Stored items:
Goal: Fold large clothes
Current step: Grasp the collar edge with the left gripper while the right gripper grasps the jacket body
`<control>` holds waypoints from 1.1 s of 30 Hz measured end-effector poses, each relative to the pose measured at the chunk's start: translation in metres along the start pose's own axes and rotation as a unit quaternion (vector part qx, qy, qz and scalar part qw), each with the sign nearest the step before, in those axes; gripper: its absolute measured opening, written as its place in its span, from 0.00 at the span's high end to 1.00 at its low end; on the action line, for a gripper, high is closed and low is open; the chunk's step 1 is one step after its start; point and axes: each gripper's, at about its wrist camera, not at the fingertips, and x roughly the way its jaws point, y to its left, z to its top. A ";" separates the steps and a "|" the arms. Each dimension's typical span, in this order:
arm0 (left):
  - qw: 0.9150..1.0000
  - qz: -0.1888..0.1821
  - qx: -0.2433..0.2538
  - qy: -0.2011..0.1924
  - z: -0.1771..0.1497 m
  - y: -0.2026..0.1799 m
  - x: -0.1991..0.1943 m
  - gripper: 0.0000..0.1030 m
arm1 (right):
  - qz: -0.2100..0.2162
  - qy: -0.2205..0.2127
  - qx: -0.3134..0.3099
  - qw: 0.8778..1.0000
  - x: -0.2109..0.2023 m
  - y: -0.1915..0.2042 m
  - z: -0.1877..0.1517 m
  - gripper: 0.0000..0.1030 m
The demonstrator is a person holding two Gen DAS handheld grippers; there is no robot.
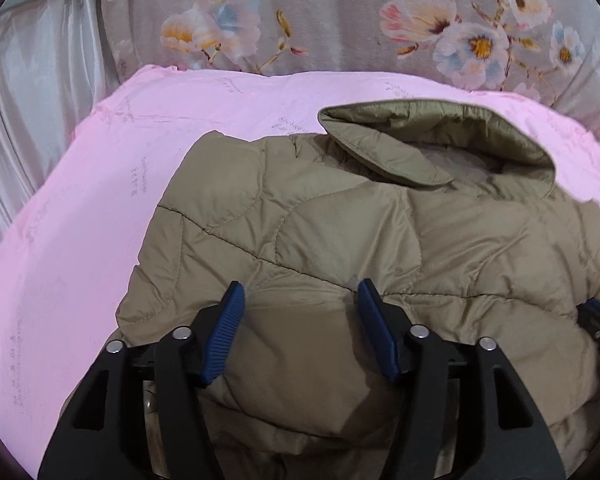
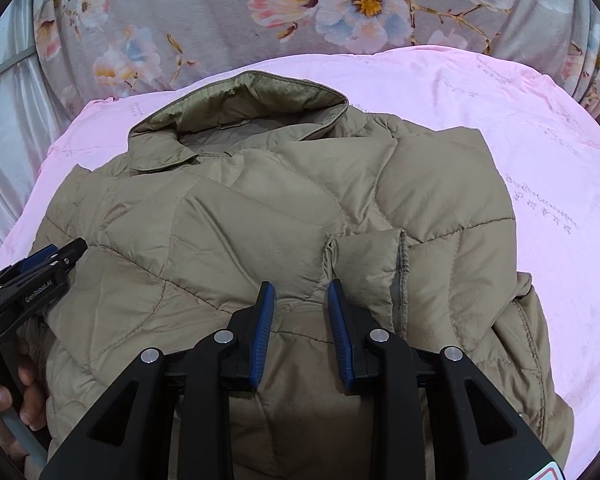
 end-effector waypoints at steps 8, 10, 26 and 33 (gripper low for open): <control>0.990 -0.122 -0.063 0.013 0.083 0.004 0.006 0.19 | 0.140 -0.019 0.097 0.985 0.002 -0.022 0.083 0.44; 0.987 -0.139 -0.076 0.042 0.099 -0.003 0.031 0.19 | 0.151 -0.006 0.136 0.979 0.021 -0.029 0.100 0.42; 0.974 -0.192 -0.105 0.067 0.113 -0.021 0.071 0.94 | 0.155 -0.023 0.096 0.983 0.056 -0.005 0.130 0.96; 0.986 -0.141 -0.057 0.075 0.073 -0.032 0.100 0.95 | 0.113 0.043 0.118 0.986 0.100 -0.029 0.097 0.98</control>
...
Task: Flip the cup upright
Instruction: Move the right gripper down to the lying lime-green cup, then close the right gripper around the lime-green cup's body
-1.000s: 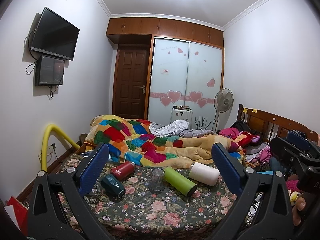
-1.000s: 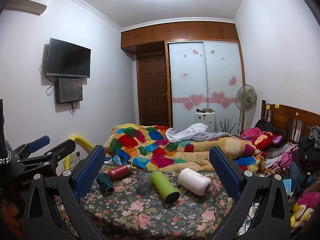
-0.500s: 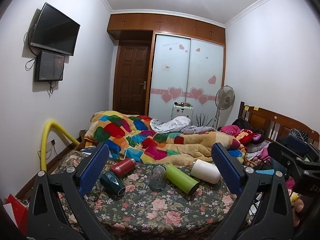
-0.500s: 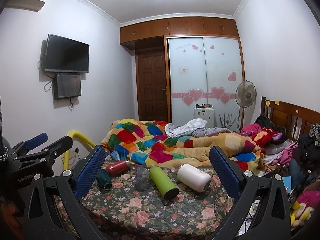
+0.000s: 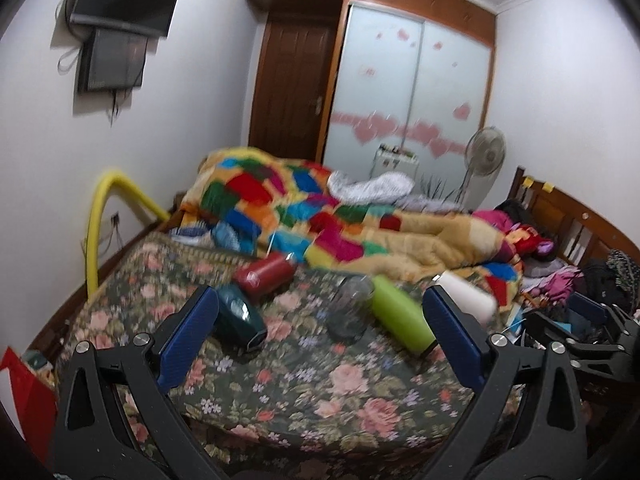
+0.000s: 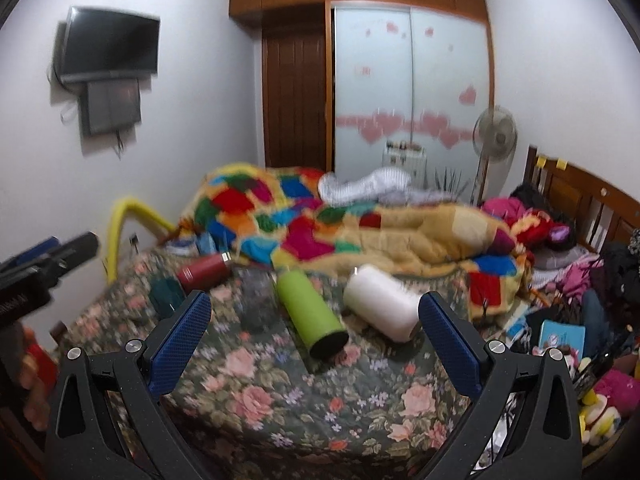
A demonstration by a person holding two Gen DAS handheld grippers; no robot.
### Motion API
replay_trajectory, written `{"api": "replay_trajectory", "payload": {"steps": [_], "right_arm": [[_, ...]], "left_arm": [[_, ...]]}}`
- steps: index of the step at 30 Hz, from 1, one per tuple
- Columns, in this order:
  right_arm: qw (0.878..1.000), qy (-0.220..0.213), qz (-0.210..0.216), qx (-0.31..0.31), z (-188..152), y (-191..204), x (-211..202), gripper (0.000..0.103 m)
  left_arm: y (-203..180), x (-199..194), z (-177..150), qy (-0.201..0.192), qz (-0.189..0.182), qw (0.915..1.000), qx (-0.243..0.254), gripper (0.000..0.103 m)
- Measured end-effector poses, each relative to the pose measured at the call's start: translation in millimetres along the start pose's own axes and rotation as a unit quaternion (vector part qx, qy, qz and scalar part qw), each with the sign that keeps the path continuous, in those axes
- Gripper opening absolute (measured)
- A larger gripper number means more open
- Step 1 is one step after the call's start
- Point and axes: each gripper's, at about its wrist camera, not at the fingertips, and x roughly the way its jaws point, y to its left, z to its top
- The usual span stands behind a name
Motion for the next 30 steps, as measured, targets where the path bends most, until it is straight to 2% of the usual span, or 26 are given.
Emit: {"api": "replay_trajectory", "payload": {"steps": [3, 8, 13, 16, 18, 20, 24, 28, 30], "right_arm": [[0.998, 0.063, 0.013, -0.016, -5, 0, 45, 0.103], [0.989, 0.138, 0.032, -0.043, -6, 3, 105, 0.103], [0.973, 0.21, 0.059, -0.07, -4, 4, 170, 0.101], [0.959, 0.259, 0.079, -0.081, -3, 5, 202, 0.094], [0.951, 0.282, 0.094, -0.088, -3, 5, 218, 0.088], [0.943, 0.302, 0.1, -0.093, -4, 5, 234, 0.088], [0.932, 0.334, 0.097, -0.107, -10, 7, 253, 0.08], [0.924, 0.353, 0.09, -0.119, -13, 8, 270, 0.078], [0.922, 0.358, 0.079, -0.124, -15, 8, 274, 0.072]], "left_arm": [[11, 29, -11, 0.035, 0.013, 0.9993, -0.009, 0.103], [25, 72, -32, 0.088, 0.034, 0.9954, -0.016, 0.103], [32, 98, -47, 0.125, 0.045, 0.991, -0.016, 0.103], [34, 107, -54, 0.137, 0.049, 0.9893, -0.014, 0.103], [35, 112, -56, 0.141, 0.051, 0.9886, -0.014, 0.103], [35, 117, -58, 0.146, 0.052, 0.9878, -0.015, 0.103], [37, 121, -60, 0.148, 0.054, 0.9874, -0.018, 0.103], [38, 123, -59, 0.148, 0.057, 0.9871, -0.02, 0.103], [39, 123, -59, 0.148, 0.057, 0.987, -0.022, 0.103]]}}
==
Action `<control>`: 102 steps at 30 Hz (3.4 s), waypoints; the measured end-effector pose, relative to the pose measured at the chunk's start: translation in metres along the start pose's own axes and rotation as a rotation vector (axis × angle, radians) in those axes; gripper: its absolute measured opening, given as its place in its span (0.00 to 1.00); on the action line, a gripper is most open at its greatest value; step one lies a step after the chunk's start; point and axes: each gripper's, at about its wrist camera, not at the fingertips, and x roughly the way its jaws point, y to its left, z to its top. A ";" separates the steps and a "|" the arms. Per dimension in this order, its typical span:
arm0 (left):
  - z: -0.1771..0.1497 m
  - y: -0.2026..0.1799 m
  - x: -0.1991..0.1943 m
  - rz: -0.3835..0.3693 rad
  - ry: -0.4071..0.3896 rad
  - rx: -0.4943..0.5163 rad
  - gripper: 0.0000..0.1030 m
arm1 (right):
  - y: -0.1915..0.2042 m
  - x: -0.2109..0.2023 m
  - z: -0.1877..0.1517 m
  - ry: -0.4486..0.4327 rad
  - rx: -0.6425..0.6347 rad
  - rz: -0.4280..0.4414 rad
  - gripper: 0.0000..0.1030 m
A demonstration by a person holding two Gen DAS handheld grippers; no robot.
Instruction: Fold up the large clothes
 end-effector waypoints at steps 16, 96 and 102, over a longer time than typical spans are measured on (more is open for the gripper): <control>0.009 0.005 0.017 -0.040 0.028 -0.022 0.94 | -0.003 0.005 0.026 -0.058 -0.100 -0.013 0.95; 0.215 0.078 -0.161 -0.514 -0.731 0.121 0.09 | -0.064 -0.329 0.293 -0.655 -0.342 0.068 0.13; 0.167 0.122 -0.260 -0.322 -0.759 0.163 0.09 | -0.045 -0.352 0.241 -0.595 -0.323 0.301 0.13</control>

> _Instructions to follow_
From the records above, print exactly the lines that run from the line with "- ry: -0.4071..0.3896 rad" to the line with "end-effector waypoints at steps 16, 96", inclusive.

> _Response to the task_
  - ry: -0.4071..0.3896 rad
  - rx: -0.4943..0.5163 rad
  - gripper: 0.0000..0.1030 m
arm1 (right):
  - y: -0.1915..0.2042 m
  - x: -0.2109..0.2023 m
  - z: -0.1877..0.1517 m
  - ry: -0.4486..0.4327 rad
  - rx: -0.6425..0.6347 rad
  - rz: -0.4280..0.4414 rad
  - gripper: 0.0000..0.1030 m
A demonstration by a person holding two Gen DAS handheld grippers; no robot.
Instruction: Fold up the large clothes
 end-effector waypoints at steps 16, 96 and 102, over a longer time than typical spans are measured on (more is open for the gripper): <control>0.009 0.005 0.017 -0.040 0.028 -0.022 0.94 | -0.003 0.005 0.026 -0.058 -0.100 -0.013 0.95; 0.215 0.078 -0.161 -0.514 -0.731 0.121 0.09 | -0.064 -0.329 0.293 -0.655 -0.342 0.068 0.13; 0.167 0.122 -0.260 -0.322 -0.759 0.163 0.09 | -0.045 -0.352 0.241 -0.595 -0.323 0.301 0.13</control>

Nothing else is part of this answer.